To our knowledge, genetic variations in CLDN2 have never been associated with disease in humans. We assessed DNA sequence variants around CLDN2, RNA, and protein expression for claudin-2 in control tissue classified by histology and genotype (Supplementary Table 6, Supplementary Fig. 10). Evaluating 1000 Genomes data, no exonic variation was identified that could explain the association signal. Using materials and methods described previously for PRSS1 expression, CLDN2 expression levels in control tissues did not correlate with the CLDN2 locus risk genotype (p-value = 0.32). Protein was extracted from the tissue, and only one protein band of the appropriate size was observed with anti-claudin-2 antibodies on Western blot, which correlated with tissue inflammation as determined by systematic grading of histology in adjacent tissue (Fig. 2A, Supplementary Fig. 10). Immunohistochemical staining with anti-claudin-2 antibodies was verified in normal tissue (Fig. 2B), with kidney, duodenum, and bile ducts serving as additional positive controls (not shown). Protein localization was assessed in 12 GWAS cases who underwent pancreatic surgery: 6 with the CLDN2-containing high-risk genotype and 6 without. Claudin-2 cytoplasmic granular staining was markedly increased in both duct and acinar cells in chronic pancreatitis cases (Fig. 2C-E). Only chronic pancreatitis cases with the high-risk CLDN2 genotype demonstrated moderate-to-strong claudin-2 staining along the basolateral membrane of acinar cells (Fig. 2D, 2E, Supplementary Table 6). Claudin-2 was also expressed in macrophages, which could contribute to the pathologic inflammatory process25 (Fig. 2C, F).

Figure 2
Expression and localization of claudin-2 in the human pancreas using mouse anti-claudin-2 antibodies based on rs12688220 genotype. A. Western blot of anti-claudin-2 antibody from 3 control samples genotyped at rs12688220 (TT is high risk). The antibody ...

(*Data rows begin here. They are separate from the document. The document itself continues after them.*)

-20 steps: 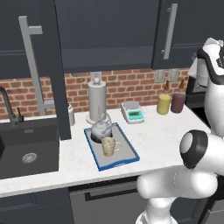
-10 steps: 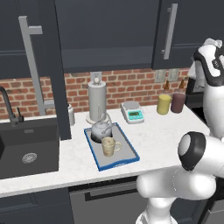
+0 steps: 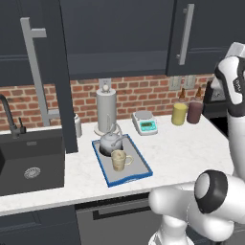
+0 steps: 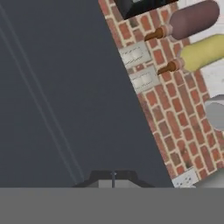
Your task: Pick the kettle from the counter and place it on the tray. Then pick the mug from the cabinet and place it on the tray. Then close the cabinet doors.
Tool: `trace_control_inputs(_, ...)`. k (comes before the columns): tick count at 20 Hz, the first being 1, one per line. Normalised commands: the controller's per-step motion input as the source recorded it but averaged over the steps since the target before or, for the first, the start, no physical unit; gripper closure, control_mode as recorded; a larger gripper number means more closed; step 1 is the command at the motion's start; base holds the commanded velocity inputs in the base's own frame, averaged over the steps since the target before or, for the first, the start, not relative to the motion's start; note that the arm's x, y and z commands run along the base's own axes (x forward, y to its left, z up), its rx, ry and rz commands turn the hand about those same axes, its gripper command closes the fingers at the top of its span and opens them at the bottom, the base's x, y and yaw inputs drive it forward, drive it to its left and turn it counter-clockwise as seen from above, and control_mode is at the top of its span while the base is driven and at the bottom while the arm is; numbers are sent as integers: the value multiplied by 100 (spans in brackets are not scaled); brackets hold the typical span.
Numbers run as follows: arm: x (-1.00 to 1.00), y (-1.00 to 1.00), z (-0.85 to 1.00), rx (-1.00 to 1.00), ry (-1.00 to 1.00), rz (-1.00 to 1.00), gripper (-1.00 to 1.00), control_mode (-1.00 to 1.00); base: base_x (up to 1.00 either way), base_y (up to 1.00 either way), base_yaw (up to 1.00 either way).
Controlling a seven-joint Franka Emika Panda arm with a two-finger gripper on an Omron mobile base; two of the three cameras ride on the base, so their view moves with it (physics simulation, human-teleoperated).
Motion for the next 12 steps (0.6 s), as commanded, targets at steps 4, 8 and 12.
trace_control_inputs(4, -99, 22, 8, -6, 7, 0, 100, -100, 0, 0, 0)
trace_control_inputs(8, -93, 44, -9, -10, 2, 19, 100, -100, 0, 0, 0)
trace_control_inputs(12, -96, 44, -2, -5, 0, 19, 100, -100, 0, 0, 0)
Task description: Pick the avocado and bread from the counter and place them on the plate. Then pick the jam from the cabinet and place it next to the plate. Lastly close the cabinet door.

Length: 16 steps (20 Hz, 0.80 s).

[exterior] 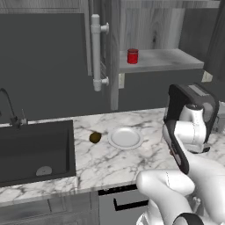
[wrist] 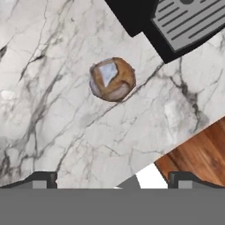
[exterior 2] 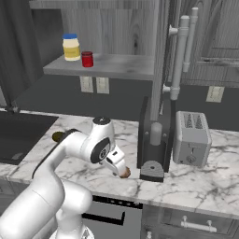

Most studies report excessive alcohol consumption as the major risk factor for adult-onset chronic pancreatitis26-29. However, only 3% of patients who are alcoholics develop chronic pancreatitis30, suggesting a pancreas-targeting risk factor. We compared genotypes based on whether pancreatitis was alcohol-related (yes/no) 5,31. Setting control genotypes counts as the baseline category to be compared with case genotypes, the jointly estimated odds ratios for cases with a positive alcohol-related pancreatitis was greater for both rs10273639 (PRSS1-PRSS2 locus) and rs12688220 (CLDN2 locus) than those estimated for cases with a negative alcohol-related pancreatitis (Table 3). Thus, the effects of both loci appeared to be amplified by alcohol consumption. In a case-only analysis, both loci appear to interact with alcohol-related pancreatitis (Table 3), the CLDN2 locus most prominently (p-value = 4×10-7).

Table 3
Allele frequencies for rs10273639 (risk allele C) and rs12688220 (risk allele T) when data are stratified by controls or pancreatitis ± alcohol-related diagnosis.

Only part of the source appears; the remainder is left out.